The answer must consist of every line in the data that contains "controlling".

Data extracted from a collection:
━━━━━━━━━━━━━━━━━━━━━━━━━━━━━━

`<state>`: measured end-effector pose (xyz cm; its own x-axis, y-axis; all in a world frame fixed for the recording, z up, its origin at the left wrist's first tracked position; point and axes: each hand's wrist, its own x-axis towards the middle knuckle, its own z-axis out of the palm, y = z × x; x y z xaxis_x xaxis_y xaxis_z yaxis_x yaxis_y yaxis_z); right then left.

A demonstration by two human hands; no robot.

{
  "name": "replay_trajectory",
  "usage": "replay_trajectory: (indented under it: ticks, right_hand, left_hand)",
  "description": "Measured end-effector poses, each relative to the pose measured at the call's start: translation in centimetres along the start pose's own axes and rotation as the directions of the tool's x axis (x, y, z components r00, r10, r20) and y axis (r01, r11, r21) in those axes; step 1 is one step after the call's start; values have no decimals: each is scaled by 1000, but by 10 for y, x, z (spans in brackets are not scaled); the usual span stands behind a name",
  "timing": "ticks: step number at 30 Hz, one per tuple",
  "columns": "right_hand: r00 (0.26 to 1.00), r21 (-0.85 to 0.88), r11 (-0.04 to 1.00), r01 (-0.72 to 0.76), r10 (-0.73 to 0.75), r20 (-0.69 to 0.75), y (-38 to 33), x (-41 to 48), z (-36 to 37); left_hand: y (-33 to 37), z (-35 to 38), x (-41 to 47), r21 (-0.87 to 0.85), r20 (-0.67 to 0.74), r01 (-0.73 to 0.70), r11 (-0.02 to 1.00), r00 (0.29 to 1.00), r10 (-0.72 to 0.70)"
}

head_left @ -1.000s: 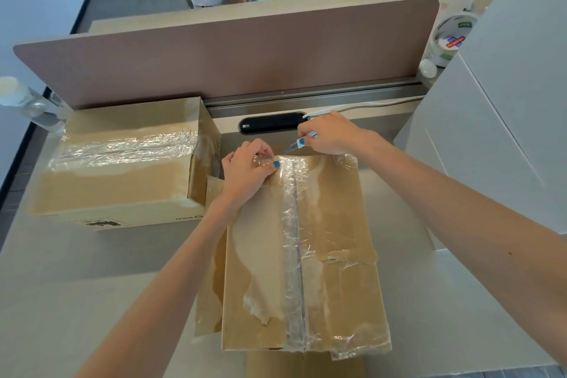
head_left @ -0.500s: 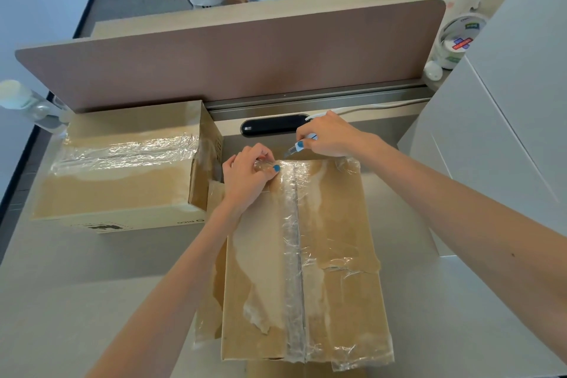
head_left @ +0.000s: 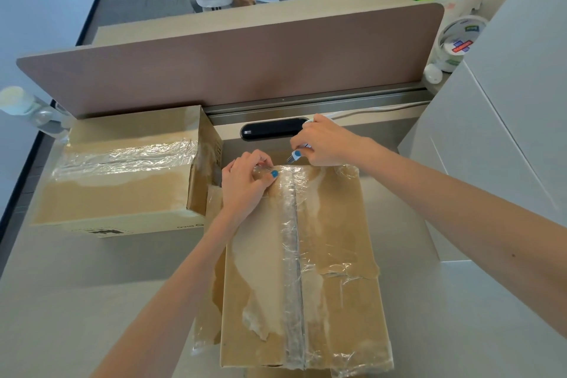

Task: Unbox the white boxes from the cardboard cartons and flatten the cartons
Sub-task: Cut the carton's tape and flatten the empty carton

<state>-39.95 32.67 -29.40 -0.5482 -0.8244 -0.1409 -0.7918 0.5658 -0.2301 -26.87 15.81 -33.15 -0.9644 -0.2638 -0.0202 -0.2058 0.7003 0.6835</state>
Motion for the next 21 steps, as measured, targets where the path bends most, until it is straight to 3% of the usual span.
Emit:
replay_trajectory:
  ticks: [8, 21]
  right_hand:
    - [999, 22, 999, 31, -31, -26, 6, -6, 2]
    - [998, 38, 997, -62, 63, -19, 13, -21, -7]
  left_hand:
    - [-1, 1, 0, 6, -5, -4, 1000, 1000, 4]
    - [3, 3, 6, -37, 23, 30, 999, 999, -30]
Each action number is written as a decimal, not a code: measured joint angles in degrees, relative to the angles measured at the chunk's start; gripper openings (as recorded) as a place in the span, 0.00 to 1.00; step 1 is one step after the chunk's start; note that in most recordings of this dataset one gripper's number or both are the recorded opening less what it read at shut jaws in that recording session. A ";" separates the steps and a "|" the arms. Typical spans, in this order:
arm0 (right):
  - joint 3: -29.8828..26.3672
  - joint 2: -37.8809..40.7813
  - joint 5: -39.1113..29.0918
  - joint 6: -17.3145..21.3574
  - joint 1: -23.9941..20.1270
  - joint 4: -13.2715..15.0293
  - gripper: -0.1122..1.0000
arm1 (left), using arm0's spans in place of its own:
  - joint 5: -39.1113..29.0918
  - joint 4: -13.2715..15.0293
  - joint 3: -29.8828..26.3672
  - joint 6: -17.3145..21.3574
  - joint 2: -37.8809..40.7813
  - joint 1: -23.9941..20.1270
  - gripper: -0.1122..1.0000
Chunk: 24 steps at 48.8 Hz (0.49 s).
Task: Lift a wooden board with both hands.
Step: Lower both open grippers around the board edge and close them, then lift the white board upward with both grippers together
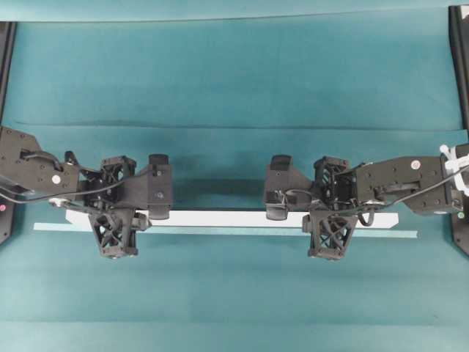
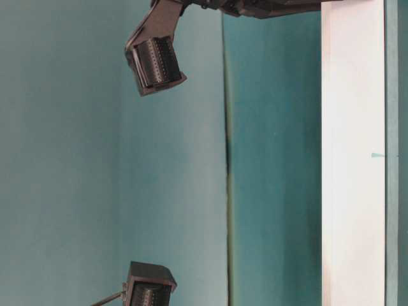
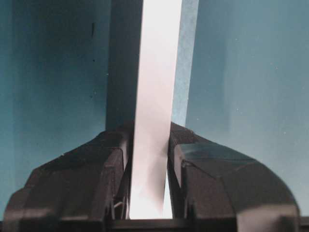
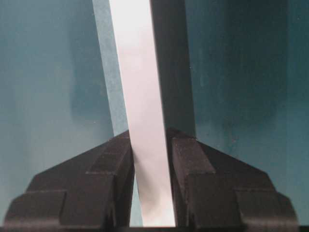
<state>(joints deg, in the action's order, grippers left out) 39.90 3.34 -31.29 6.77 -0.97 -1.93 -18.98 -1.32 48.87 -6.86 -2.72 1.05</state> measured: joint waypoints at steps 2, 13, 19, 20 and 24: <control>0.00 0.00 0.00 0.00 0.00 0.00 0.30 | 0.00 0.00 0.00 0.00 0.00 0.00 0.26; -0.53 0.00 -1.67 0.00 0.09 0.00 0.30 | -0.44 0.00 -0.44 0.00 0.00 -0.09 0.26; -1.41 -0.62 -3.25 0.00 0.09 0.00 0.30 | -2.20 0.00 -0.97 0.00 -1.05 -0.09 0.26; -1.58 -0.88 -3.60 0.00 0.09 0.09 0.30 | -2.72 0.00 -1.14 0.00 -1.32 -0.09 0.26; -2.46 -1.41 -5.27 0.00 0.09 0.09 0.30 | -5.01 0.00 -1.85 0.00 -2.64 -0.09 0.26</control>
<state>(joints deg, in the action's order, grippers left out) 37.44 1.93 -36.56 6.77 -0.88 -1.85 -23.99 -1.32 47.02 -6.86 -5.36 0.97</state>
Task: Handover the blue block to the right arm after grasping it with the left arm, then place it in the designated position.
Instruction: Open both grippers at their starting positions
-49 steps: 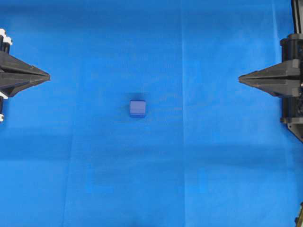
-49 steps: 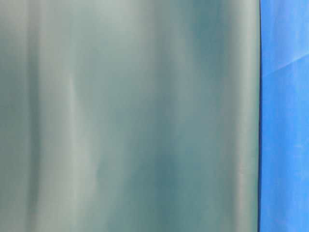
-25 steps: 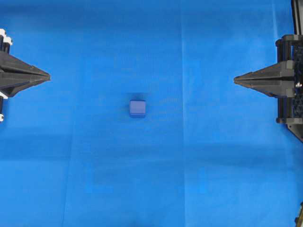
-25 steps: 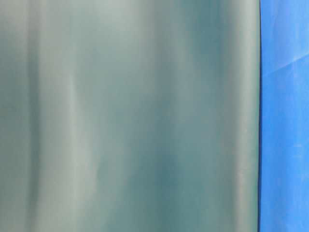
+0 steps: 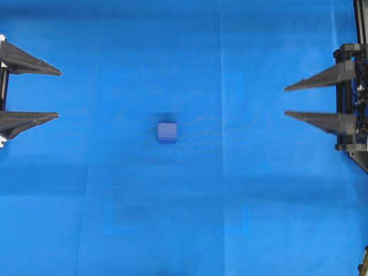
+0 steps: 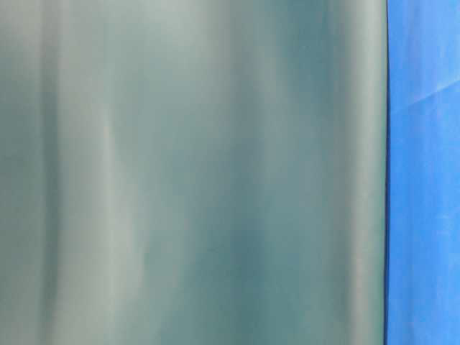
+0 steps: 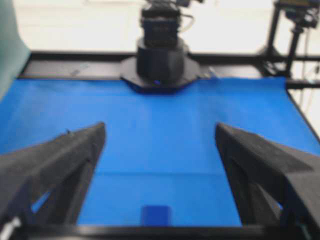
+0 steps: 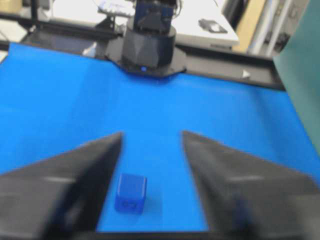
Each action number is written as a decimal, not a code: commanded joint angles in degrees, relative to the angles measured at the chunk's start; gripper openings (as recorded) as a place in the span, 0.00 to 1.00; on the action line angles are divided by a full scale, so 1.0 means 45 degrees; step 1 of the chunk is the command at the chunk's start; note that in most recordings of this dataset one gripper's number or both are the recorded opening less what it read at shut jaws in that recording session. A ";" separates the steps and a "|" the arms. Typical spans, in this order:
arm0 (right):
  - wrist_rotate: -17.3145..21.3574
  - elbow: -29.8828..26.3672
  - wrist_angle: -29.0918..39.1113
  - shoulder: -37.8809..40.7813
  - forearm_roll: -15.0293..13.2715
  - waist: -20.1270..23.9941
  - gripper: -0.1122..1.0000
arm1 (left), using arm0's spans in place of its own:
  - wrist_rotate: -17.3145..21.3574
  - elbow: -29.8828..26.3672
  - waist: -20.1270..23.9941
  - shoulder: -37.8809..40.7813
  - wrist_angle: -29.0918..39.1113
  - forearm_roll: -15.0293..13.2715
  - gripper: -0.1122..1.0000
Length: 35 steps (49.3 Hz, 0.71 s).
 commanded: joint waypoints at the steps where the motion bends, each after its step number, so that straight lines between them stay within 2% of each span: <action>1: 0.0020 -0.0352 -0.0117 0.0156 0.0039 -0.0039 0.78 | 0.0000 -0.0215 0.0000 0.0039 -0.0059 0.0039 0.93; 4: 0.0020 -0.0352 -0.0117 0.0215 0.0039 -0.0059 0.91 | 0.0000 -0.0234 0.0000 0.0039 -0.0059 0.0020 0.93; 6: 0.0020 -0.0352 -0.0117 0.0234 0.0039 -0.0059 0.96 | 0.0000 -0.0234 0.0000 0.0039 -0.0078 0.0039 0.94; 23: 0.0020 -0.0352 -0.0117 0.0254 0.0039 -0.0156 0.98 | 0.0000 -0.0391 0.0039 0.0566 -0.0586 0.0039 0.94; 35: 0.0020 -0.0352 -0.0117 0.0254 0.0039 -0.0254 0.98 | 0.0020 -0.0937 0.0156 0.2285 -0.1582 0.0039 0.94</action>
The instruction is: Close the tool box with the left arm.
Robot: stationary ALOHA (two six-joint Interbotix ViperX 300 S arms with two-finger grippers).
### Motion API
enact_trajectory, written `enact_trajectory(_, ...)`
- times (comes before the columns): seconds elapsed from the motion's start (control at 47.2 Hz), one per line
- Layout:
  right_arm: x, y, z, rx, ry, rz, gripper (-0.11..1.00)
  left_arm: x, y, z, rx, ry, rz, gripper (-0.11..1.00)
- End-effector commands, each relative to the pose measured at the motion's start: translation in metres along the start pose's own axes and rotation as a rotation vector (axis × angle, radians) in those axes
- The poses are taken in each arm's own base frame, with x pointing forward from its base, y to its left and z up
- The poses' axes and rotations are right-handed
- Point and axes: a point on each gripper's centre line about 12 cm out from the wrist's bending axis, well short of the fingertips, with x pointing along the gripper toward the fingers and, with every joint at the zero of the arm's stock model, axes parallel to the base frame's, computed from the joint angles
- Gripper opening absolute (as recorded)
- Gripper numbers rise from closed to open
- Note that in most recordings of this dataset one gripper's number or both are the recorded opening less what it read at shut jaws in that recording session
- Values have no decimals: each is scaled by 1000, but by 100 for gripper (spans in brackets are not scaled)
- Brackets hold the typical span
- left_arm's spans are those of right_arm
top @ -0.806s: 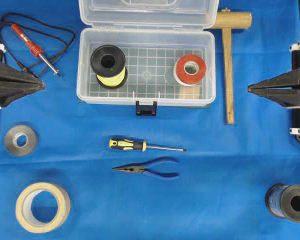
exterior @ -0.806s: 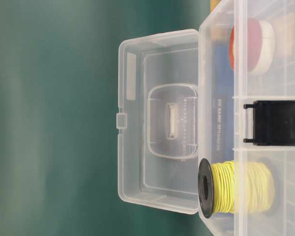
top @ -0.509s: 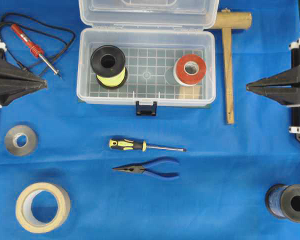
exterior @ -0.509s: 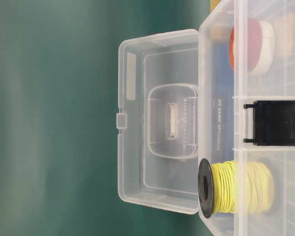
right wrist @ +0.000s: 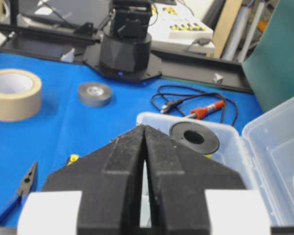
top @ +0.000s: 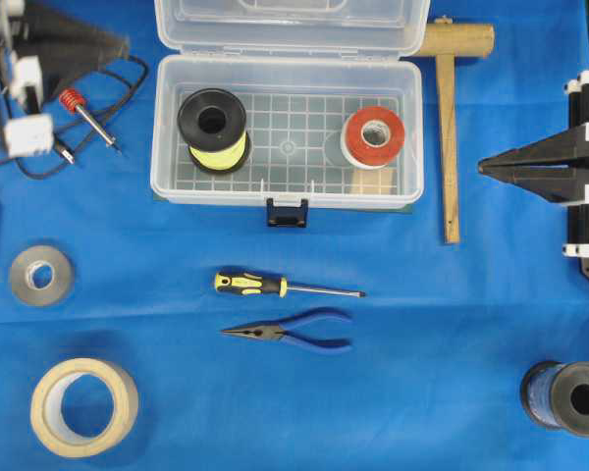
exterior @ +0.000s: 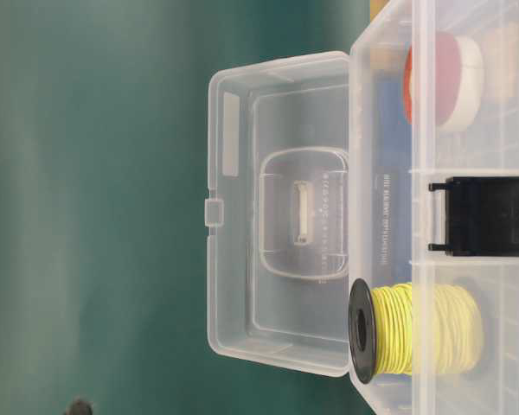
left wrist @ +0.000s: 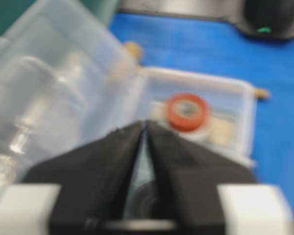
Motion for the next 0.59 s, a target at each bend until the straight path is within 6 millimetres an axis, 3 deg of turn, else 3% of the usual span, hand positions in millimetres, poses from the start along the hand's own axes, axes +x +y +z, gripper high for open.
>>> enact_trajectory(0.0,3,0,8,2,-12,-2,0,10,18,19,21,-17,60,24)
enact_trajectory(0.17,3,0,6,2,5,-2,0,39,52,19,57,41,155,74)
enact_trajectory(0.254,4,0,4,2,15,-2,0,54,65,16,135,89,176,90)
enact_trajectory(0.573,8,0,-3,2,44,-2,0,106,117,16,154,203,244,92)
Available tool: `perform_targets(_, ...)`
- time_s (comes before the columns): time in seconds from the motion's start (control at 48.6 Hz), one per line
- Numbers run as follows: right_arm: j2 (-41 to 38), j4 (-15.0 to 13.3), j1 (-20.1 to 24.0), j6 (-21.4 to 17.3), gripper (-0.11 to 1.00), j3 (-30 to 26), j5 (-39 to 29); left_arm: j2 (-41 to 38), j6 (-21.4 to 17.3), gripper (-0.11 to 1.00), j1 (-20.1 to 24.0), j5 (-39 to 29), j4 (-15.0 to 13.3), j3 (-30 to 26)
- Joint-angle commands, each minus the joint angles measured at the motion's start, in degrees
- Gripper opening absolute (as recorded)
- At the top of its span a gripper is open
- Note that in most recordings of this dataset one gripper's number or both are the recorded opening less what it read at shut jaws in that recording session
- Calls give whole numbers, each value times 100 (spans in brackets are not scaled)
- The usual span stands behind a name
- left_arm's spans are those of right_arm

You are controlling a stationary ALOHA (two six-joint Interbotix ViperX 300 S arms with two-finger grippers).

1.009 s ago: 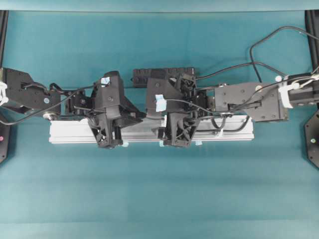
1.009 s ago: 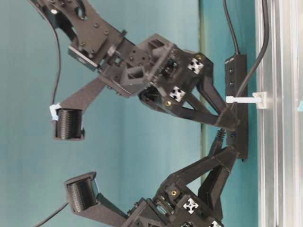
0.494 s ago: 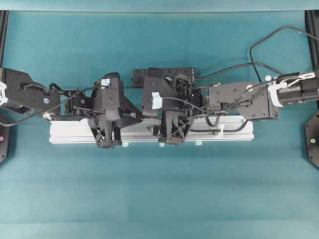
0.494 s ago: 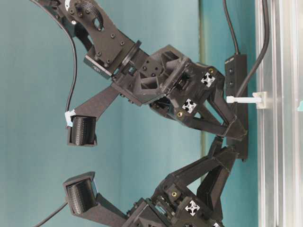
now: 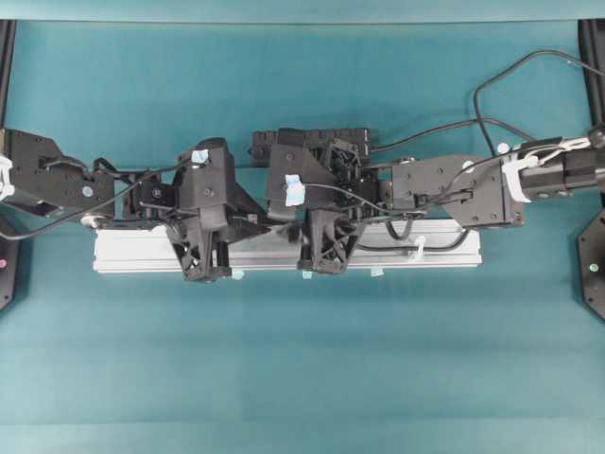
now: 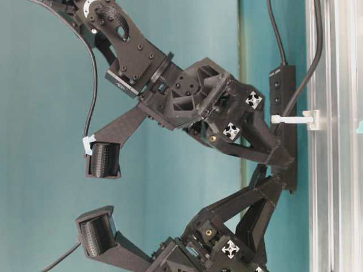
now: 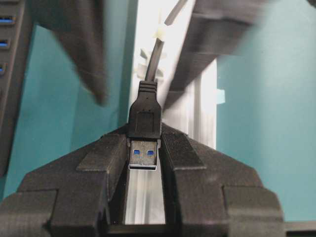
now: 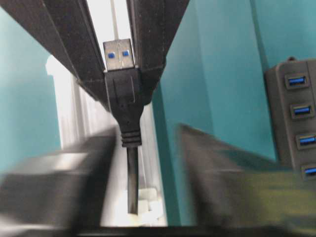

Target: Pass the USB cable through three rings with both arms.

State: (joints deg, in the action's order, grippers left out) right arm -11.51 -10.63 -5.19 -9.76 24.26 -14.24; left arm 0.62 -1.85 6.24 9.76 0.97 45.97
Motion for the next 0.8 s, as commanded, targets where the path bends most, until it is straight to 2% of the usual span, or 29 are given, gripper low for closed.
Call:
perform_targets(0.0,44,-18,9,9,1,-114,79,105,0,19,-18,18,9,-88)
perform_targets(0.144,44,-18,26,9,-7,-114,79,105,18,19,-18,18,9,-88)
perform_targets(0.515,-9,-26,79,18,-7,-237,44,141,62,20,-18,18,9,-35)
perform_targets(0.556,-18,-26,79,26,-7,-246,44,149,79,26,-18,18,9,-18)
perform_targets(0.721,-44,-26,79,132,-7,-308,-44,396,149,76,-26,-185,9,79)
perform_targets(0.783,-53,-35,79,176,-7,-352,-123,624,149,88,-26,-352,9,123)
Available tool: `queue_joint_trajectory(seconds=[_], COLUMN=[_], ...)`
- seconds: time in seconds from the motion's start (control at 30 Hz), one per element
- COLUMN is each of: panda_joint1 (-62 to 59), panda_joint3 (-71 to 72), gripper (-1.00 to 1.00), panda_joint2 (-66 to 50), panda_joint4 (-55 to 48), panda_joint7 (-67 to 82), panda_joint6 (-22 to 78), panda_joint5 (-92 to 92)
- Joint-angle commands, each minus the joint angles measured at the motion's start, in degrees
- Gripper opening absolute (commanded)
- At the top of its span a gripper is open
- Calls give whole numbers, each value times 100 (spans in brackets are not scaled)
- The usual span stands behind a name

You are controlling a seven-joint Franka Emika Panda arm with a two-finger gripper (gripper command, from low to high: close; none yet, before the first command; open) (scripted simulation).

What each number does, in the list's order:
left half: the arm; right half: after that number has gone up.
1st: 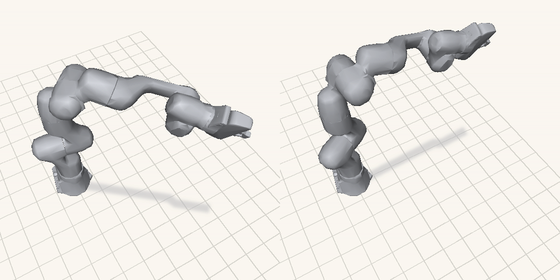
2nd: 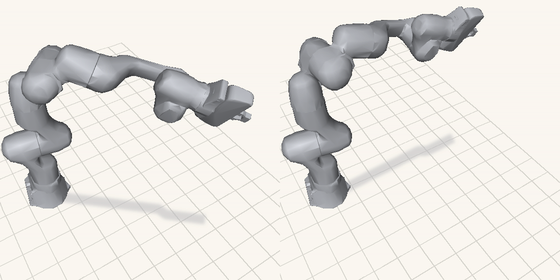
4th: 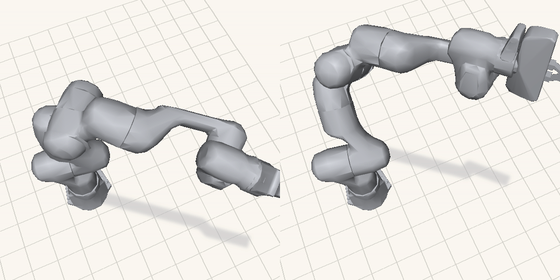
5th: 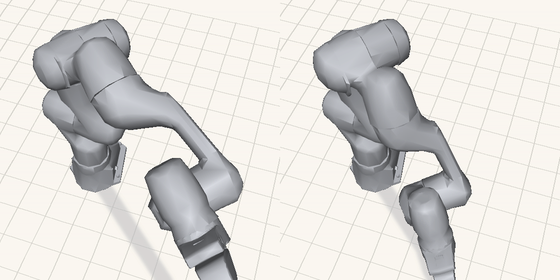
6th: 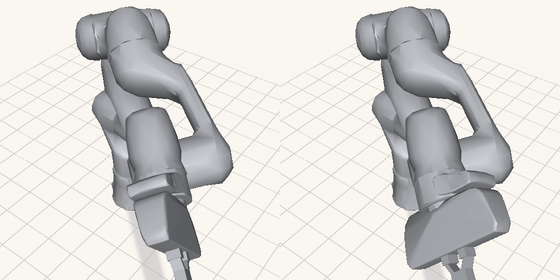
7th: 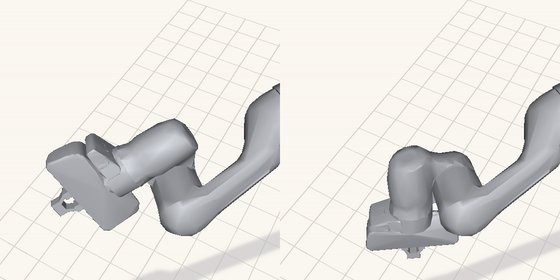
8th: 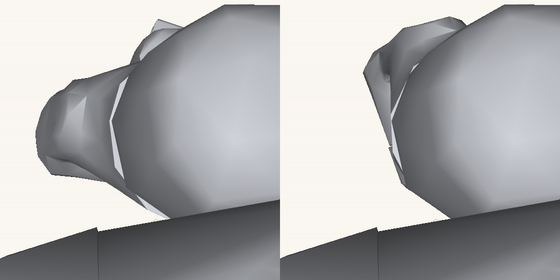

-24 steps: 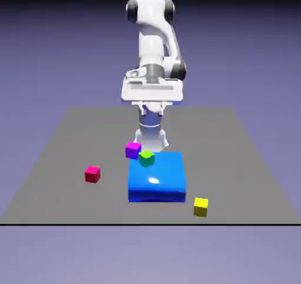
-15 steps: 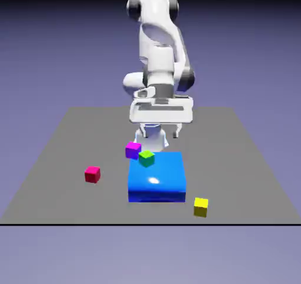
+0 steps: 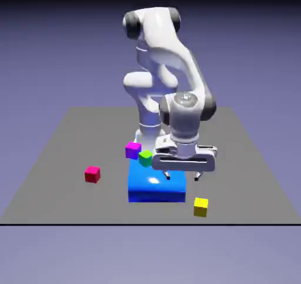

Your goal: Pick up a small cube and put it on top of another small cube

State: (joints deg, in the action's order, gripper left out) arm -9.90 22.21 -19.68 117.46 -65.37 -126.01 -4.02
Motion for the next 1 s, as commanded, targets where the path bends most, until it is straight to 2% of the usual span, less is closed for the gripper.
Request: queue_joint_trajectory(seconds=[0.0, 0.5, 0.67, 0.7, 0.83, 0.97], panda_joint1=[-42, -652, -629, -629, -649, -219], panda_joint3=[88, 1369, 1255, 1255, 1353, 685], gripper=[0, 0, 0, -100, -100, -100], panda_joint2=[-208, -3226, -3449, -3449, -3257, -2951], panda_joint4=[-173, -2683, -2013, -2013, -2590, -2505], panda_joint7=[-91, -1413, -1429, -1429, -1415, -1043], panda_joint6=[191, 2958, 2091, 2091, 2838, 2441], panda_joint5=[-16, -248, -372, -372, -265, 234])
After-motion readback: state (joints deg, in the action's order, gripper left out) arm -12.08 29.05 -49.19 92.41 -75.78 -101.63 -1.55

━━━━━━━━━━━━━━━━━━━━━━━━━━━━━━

## Answer to this problem
You are controlling a stationary ALOHA (two six-joint Interbotix ViperX 300 S arms with two-finger grippers).
You are controlling a seven-joint Franka Emika Panda arm with a two-finger gripper (gripper command, from low to high: close; none yet, before the first command; open) (scripted simulation).

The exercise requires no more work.